Remote sensing applications in support of the biodiversity conventions the Convention on Biological Diversity, the Convention on International Trade in Endangered Species, and the Ramsar Convention on Wetlands are not generally tied to binding provisions, but are useful nonetheless for providing guidance to Contracting Parties on drivers of biodiversity loss and successful conservation approaches. See http://www.earth.nasa.gov/outreach/conservationbiology/ for conclusions of a workshop on remote sensing applications for biodiversity conservation. One concrete example of remote sensing in support of a regional biodiversity treaty is the Mesoamerican Biological Corridor initiative (see page XX). Its web site provides detailed information on the imagery and methodologies utilized to plan a series of interconnected protected areas to facilitate wildlife migration (http://www.ghcc.msfc.nasa.gov/corredor/).
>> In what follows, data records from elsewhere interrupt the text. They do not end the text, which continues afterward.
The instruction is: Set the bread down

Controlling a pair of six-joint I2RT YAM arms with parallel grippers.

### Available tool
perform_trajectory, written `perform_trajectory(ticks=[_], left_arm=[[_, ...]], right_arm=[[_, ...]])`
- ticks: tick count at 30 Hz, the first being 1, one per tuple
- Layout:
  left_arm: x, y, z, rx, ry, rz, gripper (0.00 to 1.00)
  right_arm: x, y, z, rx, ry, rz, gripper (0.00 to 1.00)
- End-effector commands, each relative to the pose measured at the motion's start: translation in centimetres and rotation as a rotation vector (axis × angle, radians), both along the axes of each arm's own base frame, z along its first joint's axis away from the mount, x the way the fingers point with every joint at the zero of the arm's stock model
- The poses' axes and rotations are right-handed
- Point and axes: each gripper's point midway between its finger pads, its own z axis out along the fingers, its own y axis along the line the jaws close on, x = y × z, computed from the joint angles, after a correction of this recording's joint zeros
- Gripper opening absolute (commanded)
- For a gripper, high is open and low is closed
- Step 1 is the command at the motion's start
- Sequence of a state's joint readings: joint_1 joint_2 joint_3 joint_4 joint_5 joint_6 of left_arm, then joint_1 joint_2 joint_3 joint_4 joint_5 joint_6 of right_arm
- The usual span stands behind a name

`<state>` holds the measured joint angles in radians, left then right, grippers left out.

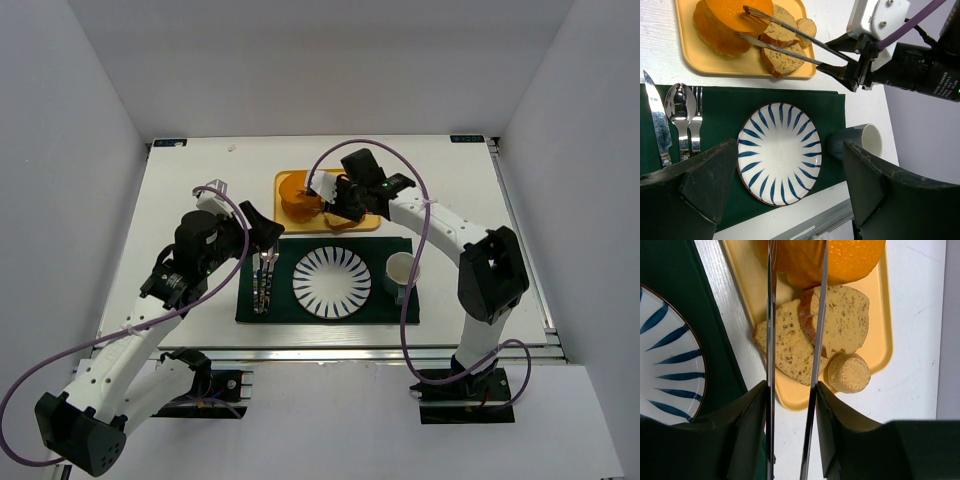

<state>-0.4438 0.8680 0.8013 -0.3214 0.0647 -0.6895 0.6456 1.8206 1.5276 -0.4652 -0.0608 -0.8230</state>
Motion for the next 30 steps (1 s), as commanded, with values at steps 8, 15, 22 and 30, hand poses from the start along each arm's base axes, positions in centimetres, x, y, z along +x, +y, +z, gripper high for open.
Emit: perform_trajectory(ticks=[8, 15, 22, 30], left_arm=[[0.0, 0.3, 1.5, -0.019, -0.042, 0.013, 0.94], [-0.1, 0.5, 1.6, -0.017, -0.045, 0.019, 0.94], [-0.4, 0.9, 1.7, -0.015, -0.052, 0.037, 0.94], [-0.3, 2.0, 2.3, 0.0, -0.073, 0.087, 0.94]], right_arm=[[0.4, 0.2, 1.4, -0.011, -0.062, 0.025, 0.14], [-0.9, 1.1, 5.8, 0.126, -0.07, 0.048, 0.01], [-3.5, 0.6, 9.6, 0.236, -0.1, 0.074, 0.0], [-9.5, -2.1, 10.0, 0.275, -0.064, 0.146, 0.0]])
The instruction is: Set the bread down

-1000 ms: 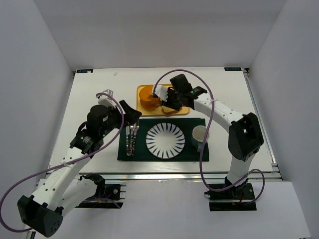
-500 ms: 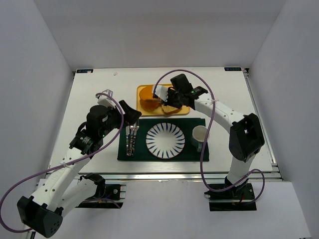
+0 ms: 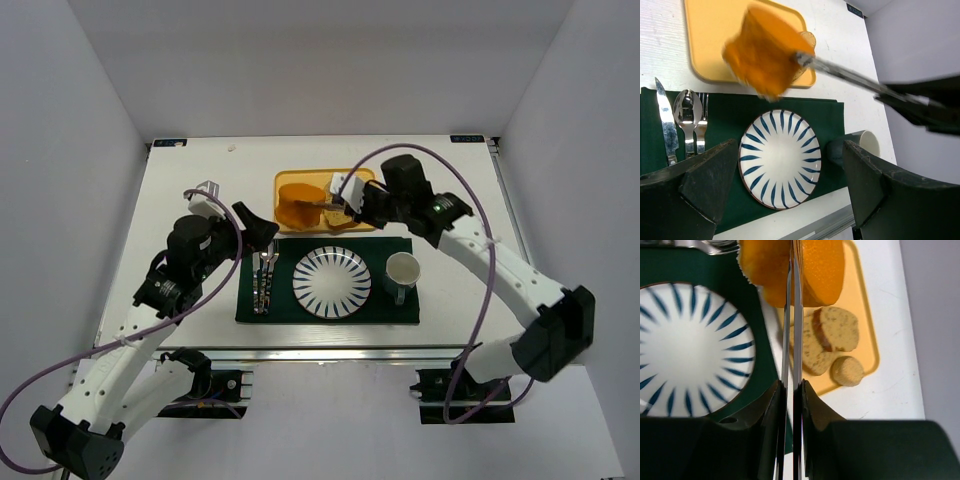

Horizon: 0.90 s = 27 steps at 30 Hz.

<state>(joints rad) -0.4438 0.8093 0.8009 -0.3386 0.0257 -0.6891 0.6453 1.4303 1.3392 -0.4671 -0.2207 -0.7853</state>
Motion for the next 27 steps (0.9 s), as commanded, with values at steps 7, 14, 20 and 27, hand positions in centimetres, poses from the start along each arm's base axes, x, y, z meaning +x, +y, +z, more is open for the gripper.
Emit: perform_trajectory(ticks=[7, 14, 20, 27], left_arm=[[0.2, 1.2, 0.7, 0.003, -0.031, 0.061, 0.94], [0.1, 1.0, 0.5, 0.0, -0.021, 0.053, 0.94], [-0.1, 1.1, 0.4, -0.003, -0.019, 0.056, 0.94], [-0.2, 1.3, 0.4, -0.007, -0.019, 0.063, 0.94]], right_arm=[[-7.7, -3.5, -1.2, 0.026, 0.031, 0.114, 0.0], [-10.3, -5.4, -2.6, 0.01, 0.032, 0.135, 0.0], [-12.8, -6.5, -5.2, -0.06, 0.081, 0.222, 0.21], [-13.8, -6.4, -5.1, -0.043, 0.088, 0.259, 0.46]])
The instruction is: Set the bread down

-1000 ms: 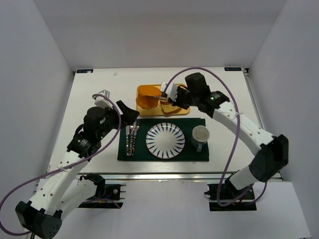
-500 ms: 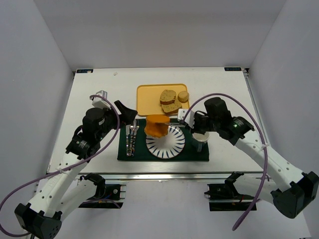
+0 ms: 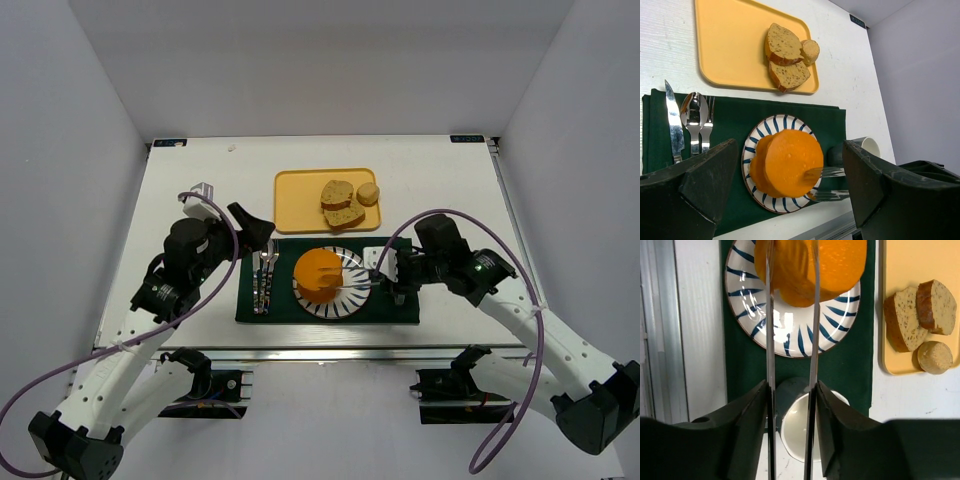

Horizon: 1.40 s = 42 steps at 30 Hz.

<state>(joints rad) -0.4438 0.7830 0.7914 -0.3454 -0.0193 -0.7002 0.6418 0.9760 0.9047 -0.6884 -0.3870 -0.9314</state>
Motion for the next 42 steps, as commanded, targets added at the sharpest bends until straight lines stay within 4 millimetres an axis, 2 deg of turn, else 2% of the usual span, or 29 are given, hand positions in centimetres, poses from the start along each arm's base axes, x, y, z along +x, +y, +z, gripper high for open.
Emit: perform_trajectory(ticks=[1, 4, 12, 15, 18, 19, 21, 22, 24, 25, 26, 27, 28, 30, 31, 36, 42], left_arm=[[-0.2, 0.5, 0.1, -0.003, -0.007, 0.019, 0.94], [-0.2, 0.4, 0.0, -0.002, -0.004, 0.016, 0.94], [0.1, 0.3, 0.1, 0.0, -0.008, 0.013, 0.94], [0.1, 0.1, 0.0, -0.002, -0.007, 0.007, 0.94], [0.2, 0.1, 0.0, -0.002, -0.007, 0.004, 0.94], [0.2, 0.0, 0.1, -0.003, -0.008, 0.004, 0.94], [0.2, 0.0, 0.3, -0.004, -0.013, 0.002, 0.94], [0.2, 0.0, 0.3, -0.004, -0.013, 0.001, 0.94], [0.2, -0.1, 0.3, -0.005, -0.012, -0.002, 0.94], [0.2, -0.1, 0.4, -0.007, -0.015, -0.004, 0.94], [0.1, -0.1, 0.5, -0.01, -0.015, -0.006, 0.94], [0.1, -0.1, 0.5, -0.01, -0.015, -0.006, 0.94], [0.1, -0.1, 0.5, -0.011, -0.016, -0.004, 0.94], [0.0, 0.0, 0.5, -0.014, -0.017, -0.002, 0.94], [0.0, 0.0, 0.5, -0.018, -0.015, 0.001, 0.94], [-0.3, 0.1, 0.0, -0.033, -0.011, 0.007, 0.94], [-0.3, 0.0, -0.1, -0.035, -0.007, 0.006, 0.94]], right_arm=[[-0.5, 0.6, 1.8, 0.056, -0.033, 0.048, 0.49], [-0.6, 1.1, 3.1, 0.098, -0.047, 0.057, 0.55], [-0.3, 2.2, 6.8, 0.197, -0.061, 0.034, 0.55], [1.4, 2.9, 9.5, 0.275, -0.06, -0.071, 0.54], [4.3, 3.8, 10.4, 0.294, -0.047, -0.158, 0.53], [6.2, 3.8, 10.4, 0.284, -0.038, -0.207, 0.53], [8.5, 3.9, 10.5, 0.288, -0.049, -0.246, 0.52], [10.0, 4.2, 9.2, 0.26, -0.035, -0.254, 0.51], [12.9, 3.8, 9.2, 0.248, -0.069, -0.293, 0.5], [14.4, 3.9, 7.4, 0.206, -0.045, -0.304, 0.5], [16.0, 3.6, 8.0, 0.196, -0.079, -0.315, 0.48], [17.1, 3.5, 7.4, 0.176, -0.076, -0.328, 0.48], [18.3, 3.5, 5.5, 0.136, -0.045, -0.335, 0.47], [20.3, 3.2, 5.4, 0.101, -0.076, -0.336, 0.46], [21.1, 3.1, 3.7, 0.061, -0.061, -0.338, 0.46], [23.2, 2.9, 0.7, -0.039, -0.06, -0.328, 0.46], [23.9, 2.6, -1.7, -0.093, -0.026, -0.343, 0.47]])
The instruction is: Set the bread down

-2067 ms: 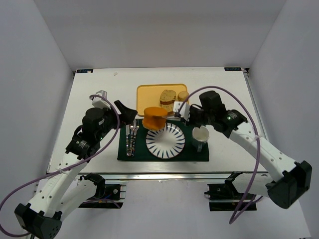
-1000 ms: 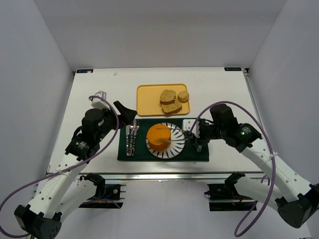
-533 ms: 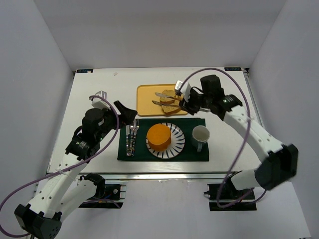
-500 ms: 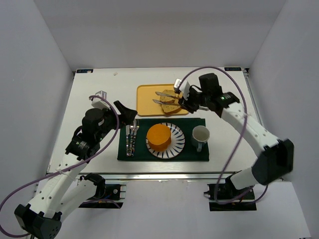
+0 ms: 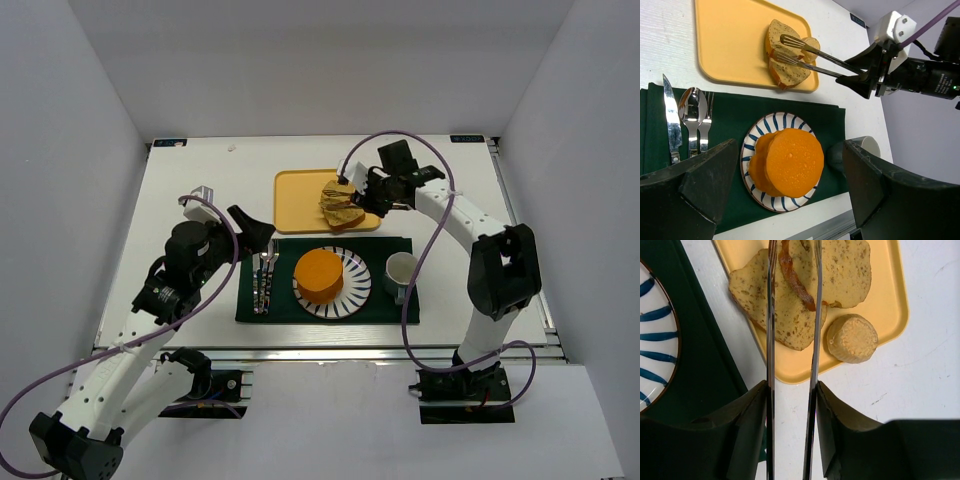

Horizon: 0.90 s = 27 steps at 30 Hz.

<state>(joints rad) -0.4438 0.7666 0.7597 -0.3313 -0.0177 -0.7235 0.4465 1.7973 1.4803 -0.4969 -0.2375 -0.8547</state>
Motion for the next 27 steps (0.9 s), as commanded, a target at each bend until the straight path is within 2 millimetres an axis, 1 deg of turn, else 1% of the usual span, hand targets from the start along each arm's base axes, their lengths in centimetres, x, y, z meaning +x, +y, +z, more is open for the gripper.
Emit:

Fisheries and marine treaties, and the Convention to Combat Desertification, have also witnessed the development of experimental applications. Remote sensing imagery may be particularly useful for national reports to the CCD, given that inter-annual changes in the extent of desert areas (as measured by the normalized-difference vegetation index or NDVI) can be easily measured using AVHRR data. More information on a variety of treaty-specific applications can be found in the paper "Remote Sensing in Support of Multilateral Environmental Agreements" by de Sherbinin and Giri (2001) at the SEDAC website listed above.